→ Recorded information
=== Begin Enclosure ===

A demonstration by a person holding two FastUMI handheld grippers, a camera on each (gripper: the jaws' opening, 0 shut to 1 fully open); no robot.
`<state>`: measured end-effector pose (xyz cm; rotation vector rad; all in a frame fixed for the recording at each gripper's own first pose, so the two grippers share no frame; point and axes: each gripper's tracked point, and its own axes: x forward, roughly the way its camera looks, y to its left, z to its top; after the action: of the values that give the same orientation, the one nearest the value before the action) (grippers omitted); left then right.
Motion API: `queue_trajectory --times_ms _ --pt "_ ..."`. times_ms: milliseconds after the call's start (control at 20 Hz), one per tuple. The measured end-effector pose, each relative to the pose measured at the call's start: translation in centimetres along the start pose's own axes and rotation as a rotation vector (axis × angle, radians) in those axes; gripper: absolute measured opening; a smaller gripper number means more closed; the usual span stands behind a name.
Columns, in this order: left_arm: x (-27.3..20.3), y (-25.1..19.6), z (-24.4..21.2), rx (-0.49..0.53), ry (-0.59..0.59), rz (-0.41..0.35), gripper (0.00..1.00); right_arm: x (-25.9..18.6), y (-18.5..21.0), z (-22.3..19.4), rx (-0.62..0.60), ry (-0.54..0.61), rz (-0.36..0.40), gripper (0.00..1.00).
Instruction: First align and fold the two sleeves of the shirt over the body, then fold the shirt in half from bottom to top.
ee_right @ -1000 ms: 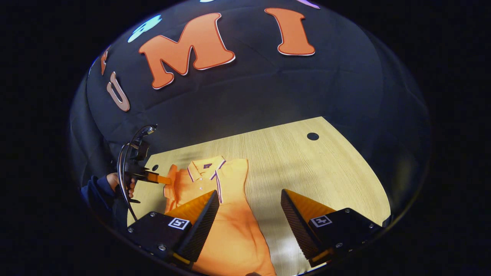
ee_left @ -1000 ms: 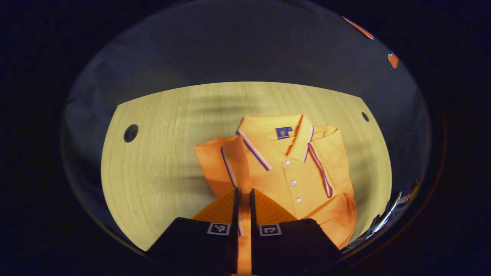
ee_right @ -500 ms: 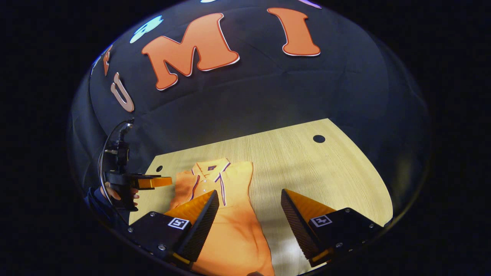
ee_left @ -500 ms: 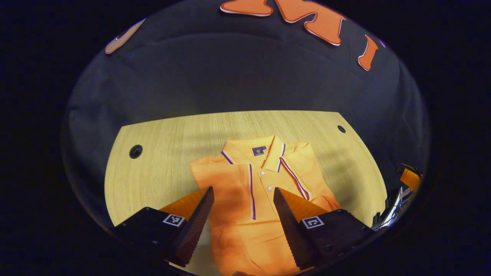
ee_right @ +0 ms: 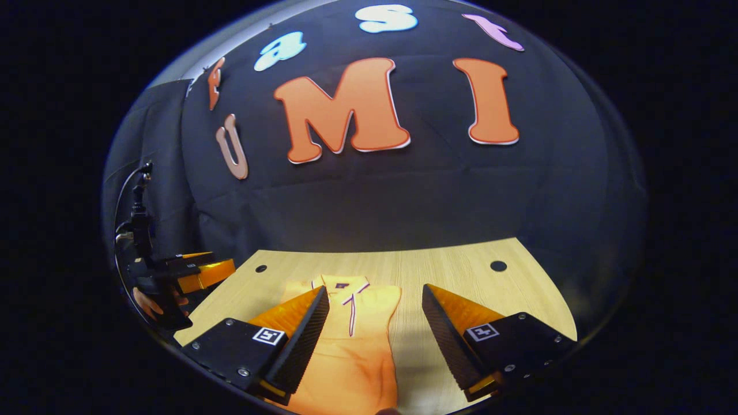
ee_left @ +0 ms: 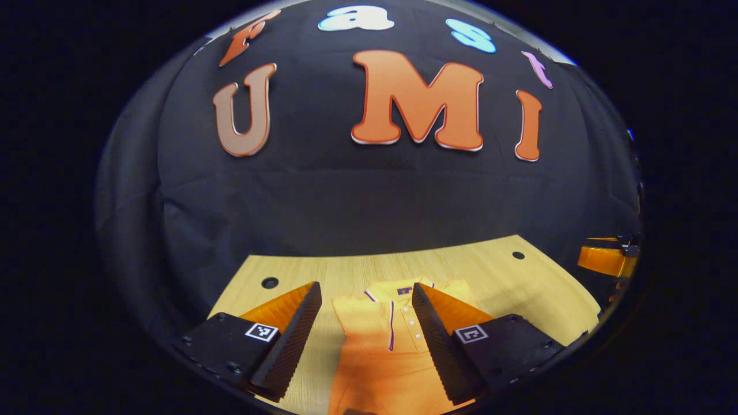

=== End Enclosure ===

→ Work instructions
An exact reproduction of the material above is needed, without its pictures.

→ Response to the exercise
A demonstration by a person holding two FastUMI handheld grippers, a camera on each (gripper: the jaws' opening, 0 shut to 1 fully open); no robot.
`<state>`: measured end-effector pose (xyz cm; rotation vector rad; all in a frame fixed for the recording at each gripper's own first pose, so the two grippers share no frame; point and axes: each gripper's tracked point, and its own axes: x forward, roughly the way its camera looks, y to its left, z to its top; after the action: of the values that give the same orientation, the one nearest the value before the action) (grippers omitted); left then right.
Motion API: `queue_trajectory --times_ms _ --pt "_ ..."`. times_ms: milliseconds after the call's start (control at 20 Hz), one per tuple. The measured end-effector pose, each relative to the pose measured at the call's start: translation in centimetres along the start pose's own axes and rotation as a rotation vector (axis × angle, radians) in those axes; gripper: absolute measured opening; a smaller gripper number means more closed; the usual span stands behind a name.
Columns, in this order: left_arm: x (-27.3..20.3), y (-25.1..19.6), z (-24.4..21.2), rx (-0.49..0.53), ry (-0.59..0.59), rz (-0.41..0.35), gripper (0.00..1.00); right_arm: x (-25.9..18.6), y (-18.5..21.0), z (-22.3..19.4), rx (-0.62..0.60), ry (-0.54..0.61), rz (-0.36..0.40), gripper (0.00..1.00).
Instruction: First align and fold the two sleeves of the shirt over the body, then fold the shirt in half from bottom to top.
ee_right @ -1000 ms: 
ee_left @ -1000 ms: 
ee_right @ -500 ms: 
ee_left @ -500 ms: 
ee_right @ +0 ms: 
ee_left @ +0 ms: 

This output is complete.